For more information, check out IR-2018-55.
10. Frivolous Tax Arguments. Frivolous tax arguments may be used to avoid paying tax. Examples of frivolous tax arguments include refusal to pay taxes on religious or moral grounds by invoking the First Amendment; that only federal employees are subject to federal income tax; and that only foreign-source income is taxable. The penalty for taking one of these positions on a tax return is $5,000; additional penalties may also apply, including criminal prosecution.
For more information, check out IR-2018-58.
11. Abusive Tax Shelters. Abusive tax shelters don’t have to be multi-million dollar tax schemes. Sometimes, they can involve trust arrangements or the use of multiple pass-through companies like Limited Liability Companies (LLCs) to hide ownership of assets. You can’t legally avoid taxation by creating multiple layers of companies or trusts or by manipulating the ownership of assets. Legitimate tax planning is not the same as tax evasion. Don’t get sucked into schemes promoted by advisors who promise you that you can permanently avoid taxation by buying their shelters and products. If it sounds too good to be true, seek an independent opinion not tied to a particular arrangement or product.
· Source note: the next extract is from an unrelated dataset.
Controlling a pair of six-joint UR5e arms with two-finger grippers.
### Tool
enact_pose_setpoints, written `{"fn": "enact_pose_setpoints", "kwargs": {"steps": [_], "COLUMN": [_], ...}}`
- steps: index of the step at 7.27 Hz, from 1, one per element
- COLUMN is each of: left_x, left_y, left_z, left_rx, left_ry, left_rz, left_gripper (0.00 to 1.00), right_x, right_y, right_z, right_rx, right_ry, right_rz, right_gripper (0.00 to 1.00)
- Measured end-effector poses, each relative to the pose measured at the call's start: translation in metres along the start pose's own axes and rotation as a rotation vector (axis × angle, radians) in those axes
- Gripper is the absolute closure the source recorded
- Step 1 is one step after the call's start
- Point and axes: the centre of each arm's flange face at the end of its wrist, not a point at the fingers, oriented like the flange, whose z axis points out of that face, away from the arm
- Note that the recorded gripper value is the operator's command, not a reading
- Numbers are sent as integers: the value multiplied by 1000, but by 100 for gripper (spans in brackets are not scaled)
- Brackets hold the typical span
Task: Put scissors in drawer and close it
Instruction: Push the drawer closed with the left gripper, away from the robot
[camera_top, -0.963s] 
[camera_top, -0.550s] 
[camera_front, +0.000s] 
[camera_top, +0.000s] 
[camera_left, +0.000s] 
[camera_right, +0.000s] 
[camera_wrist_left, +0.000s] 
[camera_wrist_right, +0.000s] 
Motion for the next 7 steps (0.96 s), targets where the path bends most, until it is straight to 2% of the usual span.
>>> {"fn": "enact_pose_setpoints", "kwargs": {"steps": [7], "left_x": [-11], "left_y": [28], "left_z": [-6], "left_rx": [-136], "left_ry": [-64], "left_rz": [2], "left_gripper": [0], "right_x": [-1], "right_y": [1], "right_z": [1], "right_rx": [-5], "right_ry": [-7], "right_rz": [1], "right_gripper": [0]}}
For more information, check out IR-2018-62.
12. Offshore Tax Avoidance. It is not illegal to have cash, brokerage accounts or other investments in foreign countries. It is, however, illegal to use foreign accounts to evade U.S. taxes. There are significant reporting requirements for offshore assets, including FBAR (Report of Foreign Bank and Financial Accounts) filings. Taxpayers who do not properly report and disclose those accounts are breaking the law and could face civil and criminal penalties and fines. If you need to make a disclosure because you failed to report in the past, you may want to consider the Offshore Voluntary Disclosure Program (OVDP) to catch up on filing and payment requirements and avoid heavy fines and criminal prosecution – but hurry, the program is ending soon.